Under Biden’s watch, the public debt-to-GDP ratio actually fell slightly below 100%. At the end of the first quarter of 2021it amounted to 99.75% of GDP. It could fluctuate over the next few months as the post-pandemic economic recovery accelerates.
the The Congressional Budget Office has forecast that federal debt would drop below 100% of GDP between 2023 and 2025 before rising to 106% in 2031, in part due to the deferred spending provisions of the US bailout. This analysis assumes that all other tax and spending laws remain the same, so this ignores Biden’s plans to raise taxes to pay off some of his spending proposals and otherwise increase tax collections.
In general, it is too simplistic to blame, or credit, any president for changes in the federal debt.
Much of our current debt level is due to mandatory spending on Social Security and Medicare, which has increased due to the aging of the baby boom generation. These expenses were essentially made on autopilot.
For other types of spending, it takes both the President and Congress to enact legislation, and control of the White House and Congress has shifted between parties in recent years.
Trump’s tax cuts in 2017 drastically widened the government’s annual deficits, but did not significantly change the debt-to-GDP ratio, as the economy grew alongside government borrowing.
Biden has proposed substantial spending increases to stimulate the economy. The American Rescue Plan Act cost $ 1.9 trillion and, according to the Congress Budget Office, would increase deficits by $ 1.8 trillion between 2021 and 2031.

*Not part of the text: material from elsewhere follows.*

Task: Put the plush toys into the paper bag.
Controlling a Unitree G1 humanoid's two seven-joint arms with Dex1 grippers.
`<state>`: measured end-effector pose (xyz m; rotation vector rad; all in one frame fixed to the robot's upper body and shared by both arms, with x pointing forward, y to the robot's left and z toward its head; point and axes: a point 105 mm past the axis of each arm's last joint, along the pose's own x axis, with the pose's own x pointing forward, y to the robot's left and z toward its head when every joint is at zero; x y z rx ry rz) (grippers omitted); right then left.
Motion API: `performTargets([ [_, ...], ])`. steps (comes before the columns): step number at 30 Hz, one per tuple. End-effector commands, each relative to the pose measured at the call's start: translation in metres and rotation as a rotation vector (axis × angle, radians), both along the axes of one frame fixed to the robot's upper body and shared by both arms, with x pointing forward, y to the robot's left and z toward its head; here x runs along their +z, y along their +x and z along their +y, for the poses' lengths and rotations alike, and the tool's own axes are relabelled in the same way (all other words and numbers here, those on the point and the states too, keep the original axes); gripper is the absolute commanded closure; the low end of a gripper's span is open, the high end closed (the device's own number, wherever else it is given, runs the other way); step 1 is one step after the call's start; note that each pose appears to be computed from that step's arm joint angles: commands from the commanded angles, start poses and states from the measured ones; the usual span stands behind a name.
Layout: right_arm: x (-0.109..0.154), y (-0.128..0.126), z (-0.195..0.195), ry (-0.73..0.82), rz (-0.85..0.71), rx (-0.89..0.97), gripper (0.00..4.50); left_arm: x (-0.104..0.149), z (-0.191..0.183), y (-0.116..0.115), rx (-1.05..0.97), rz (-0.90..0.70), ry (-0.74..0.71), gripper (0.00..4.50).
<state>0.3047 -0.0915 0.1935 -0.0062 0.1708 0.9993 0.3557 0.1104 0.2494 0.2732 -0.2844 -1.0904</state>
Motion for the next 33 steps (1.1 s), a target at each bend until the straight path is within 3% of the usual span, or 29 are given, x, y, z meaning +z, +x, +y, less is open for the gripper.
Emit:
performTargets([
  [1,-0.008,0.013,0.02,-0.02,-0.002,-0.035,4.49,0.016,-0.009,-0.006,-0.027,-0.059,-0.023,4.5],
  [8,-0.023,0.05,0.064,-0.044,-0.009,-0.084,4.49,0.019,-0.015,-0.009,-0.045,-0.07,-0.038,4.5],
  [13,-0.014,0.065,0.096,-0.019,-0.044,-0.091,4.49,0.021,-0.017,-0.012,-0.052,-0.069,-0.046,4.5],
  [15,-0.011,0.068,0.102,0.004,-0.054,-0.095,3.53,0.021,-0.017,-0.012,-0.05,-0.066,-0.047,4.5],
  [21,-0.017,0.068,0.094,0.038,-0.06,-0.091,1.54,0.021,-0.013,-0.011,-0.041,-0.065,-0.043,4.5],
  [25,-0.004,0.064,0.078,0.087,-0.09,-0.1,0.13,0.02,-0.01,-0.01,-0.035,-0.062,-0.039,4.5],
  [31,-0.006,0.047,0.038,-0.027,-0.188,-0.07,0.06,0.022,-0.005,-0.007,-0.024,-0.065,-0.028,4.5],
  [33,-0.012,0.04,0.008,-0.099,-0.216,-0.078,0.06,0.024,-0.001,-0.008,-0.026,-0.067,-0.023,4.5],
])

Other elements of Biden’s agenda would be offset by tax increases, largely on businesses and wealthier Americans. It’s not at all clear that any of Biden’s pending legislative proposals will ever pass, let alone at the levels he originally offered them. Its infrastructure proposal, for example, has already been scaled back during bipartisan negotiations.

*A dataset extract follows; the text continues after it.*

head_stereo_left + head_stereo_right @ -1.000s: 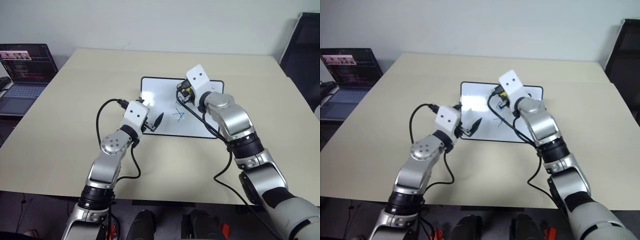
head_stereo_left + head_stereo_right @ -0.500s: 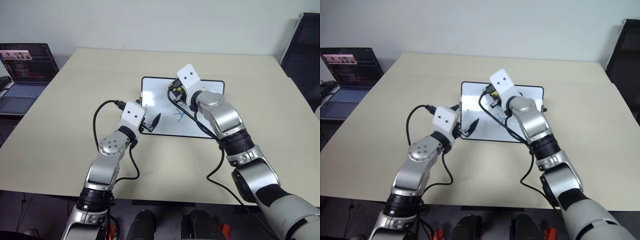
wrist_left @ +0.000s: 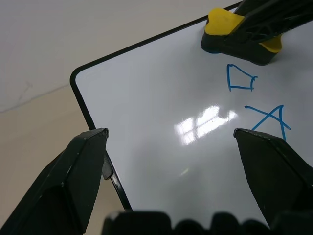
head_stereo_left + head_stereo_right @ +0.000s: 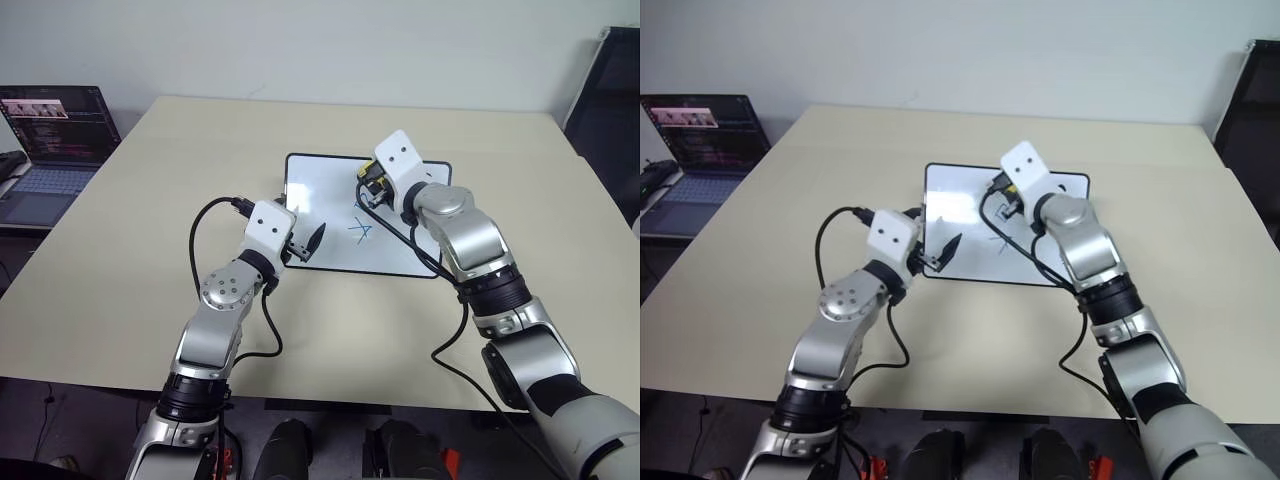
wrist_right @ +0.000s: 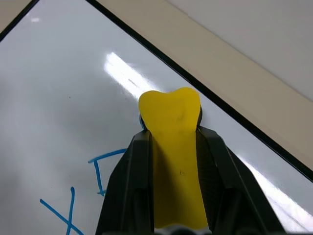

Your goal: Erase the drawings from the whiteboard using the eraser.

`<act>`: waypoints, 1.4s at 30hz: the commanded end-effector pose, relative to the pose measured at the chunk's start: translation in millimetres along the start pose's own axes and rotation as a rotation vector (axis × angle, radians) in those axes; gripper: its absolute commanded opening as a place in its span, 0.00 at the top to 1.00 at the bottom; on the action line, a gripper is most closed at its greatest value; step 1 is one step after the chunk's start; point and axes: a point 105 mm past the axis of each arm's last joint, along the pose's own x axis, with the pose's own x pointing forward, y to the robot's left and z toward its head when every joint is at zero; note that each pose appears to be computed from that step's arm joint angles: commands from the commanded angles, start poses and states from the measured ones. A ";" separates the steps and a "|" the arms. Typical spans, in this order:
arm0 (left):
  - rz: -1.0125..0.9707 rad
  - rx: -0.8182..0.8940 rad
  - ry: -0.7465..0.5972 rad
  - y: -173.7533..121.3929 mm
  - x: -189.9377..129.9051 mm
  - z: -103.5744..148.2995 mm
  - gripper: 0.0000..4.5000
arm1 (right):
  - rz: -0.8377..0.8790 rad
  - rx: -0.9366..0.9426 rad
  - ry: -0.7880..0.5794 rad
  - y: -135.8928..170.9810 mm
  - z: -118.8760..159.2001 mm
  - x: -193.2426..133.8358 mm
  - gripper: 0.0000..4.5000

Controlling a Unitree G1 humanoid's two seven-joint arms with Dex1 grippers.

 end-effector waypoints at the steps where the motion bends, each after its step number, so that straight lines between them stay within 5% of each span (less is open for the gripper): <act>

“Clearly, trillions of dollars have been decreed under Biden,” said Steve Ellis, president of Taxpayers for Common Sense. “But also, under Trump, Obama and George W. Bush. Whenever someone tries to attribute responsibility for the national debt to a politician, he has to take a few shortcuts with the truth.”
Haley said: “The national debt is now bigger than our economy. It hasn’t happened since WWII – and we are in peacetime. Joe Biden is digging a hole America can never fill. . “
In 2020, at the end of the Trump administration, public debt exceeded 100% of GDP for the first time since World War II. It’s been down since then.
A larger measure, gross federal debt, which includes funds loaned from one part of government to another, has exceeded 100% of GDP since 2012, long before Biden became president.
Changes in federal debt levels are driven largely by mandatory spending beyond the direct control of any president, and much of the rest was initiated by lawmakers and presidents on both sides. The debt-to-GDP ratio jumped in 2020 due to the federal response to the pandemic and the economic contraction.
We are evaluating the statement to be half true.